ATO Meclis Üyesi Ali İhsan Güçlü; “Finansa erişim kolay hale gelmelidir...”

“Ülke olarak  küresel, bölgesel  ve kendi yapısal sorunlarımız nedeniyle ekonomik bir darboğazın içerisindeyiz. Cari açığa bağlı olarak çeşitli daralmalar yaşıyoruz. Cari açık azaldıkça bu yöne giden kaynaklar iç bünyede genişleme ve ekonomik rahatlama sağlayacaktır. Cari açığı azaltmak ve ekonomik büyümeyi hızlandırmak için ihracatı artırmak ve hızlandırmak öncelikli hedefimiz olmalıdır. İkâme imkânı olan malların ithalatını acilen azaltmamız gerekmektedir. Lüks tüketim mallarına ödenen çok ciddi bir döviz miktarı var. Mümkün mertebe her alanda tasarrufu öncelemeliyiz. Yerli üretim ürünlerin kullanımını artırmalıyız.

Firmalarımızın krediye erişimini kolay hale getirmeliyiz. Bundan daha da önemlisi kredi kullanım maliyetlerini mümkün olan en alt seviyede tutmalıyız. Kredi kullanan firmalarımız ağır maliyetler ödemek zorunda kalmamalıdır. Nakit ihtiyacı her geçen gün daha da artmaktadır. Finansal kuruluşlar ve bankalar bunu bir fırsat gibi görmemelidir. Firmalarımızın bu sıkışık gününde düşük faizle ve ulaşılabilir kredilere ihtiyacı vardır. Özellikle kamu bankaları firmalarımızın alt yapılarını, ekonomik şartlarını, istihdam durumunu ve elindeki projelerini de göz önüne alarak yardımcı olmalıdır. Kredi çeşitlendirmesi yaparak makul faiz oranları ve zorlama prosedürler uygulamadan üretimi ve ihracatı desteklemelidir. İhracatın önündeki yapısal sorunlar ivedi olarak kaldırılmalıdır.

Uzun, orta ve kısa vadede açıklanan programdan taviz verilmemelidir. Bu sürecin sabır istediği ve mali sonuçlarının olduğu tüm kesimlerce kabullenilmelidir. Ekonomik daralmaların sosyal boyutu da göz önüne alınmalı ve alt gelir grubu korunmalıdır. Bütün bu işler yapılırken en önemlisi üretim kapasitemiz düşmemeli, özellikle döviz girdili üretim yapan firmalarımızın mali yapısı korunmalıdır.

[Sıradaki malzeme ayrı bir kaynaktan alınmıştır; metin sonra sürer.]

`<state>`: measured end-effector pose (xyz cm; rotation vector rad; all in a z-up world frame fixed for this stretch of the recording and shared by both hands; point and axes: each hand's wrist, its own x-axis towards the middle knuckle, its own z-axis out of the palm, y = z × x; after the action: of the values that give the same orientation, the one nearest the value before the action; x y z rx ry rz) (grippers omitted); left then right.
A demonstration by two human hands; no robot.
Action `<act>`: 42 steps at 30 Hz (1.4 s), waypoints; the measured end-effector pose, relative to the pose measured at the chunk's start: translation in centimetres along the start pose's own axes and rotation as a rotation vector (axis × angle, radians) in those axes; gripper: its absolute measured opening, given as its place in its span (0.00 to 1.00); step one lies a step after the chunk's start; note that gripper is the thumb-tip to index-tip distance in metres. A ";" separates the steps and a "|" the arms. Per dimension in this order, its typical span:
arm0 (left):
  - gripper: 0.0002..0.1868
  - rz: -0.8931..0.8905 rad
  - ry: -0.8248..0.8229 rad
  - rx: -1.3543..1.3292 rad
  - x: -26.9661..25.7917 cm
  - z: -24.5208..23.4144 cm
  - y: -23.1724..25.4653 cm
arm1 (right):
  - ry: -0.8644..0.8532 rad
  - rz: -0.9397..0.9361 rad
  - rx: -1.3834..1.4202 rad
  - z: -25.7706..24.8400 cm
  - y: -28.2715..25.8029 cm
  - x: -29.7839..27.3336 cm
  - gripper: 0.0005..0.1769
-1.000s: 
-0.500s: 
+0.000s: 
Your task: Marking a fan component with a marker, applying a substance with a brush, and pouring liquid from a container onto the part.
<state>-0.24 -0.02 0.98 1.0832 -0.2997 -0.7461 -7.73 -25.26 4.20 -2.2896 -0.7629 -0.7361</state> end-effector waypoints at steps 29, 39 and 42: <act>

İstihdamı daraltıcı her türlü eylemin ve söylemin önüne geçilmelidir. Faiz gelirinin sürdürülebilir bir yöntem olmadığını vurguluyoruz. Paramızın bu yolla eridiğini belirterek, olan imkânımızı üretime özelliklede sanayi üretimine ve katma değeri yüksek üretime destek olacak şekilde kullanmalıyız. İstihdamı artıracak projeleri de başta kamu ardından özel teşebbüs teşvik etmelidir. Kayıt dışıyla mücadeleden taviz verilmemelidir. Kamu destekleri ve teşviklerin takibi sıkı yapılmalıdır.

Ekonomimizin ve müteşebbisimizin gücüne inanıyoruz. İstişareye dayalı , dünya ve ülke gerçekleri ile uyumlu, tavizsiz yol haritaları, makul ve inandırıcı ekonomik planlamalar,  entegre üretim ile olabilecek en makul sürede bu dönemi atlatmak bütün paydaşların ortak hedefi olmalıdır. Her alanda kamu, özel ayrımı yapmadan tasarrufu anlatmalıyız. Kolektif iş yapma kabiliyetini geliştirmeliyiz.

İhracat odaklı çalışan firmalar desteklenmeli, gerekirse özel planlamalarla kamu öncülüğünde firmalarımız yönlendirilmelidir. İthal edilen ürünlerin üretimini yapabilecek alt yapı yatırımları teşvik edilmelidir.” dedi.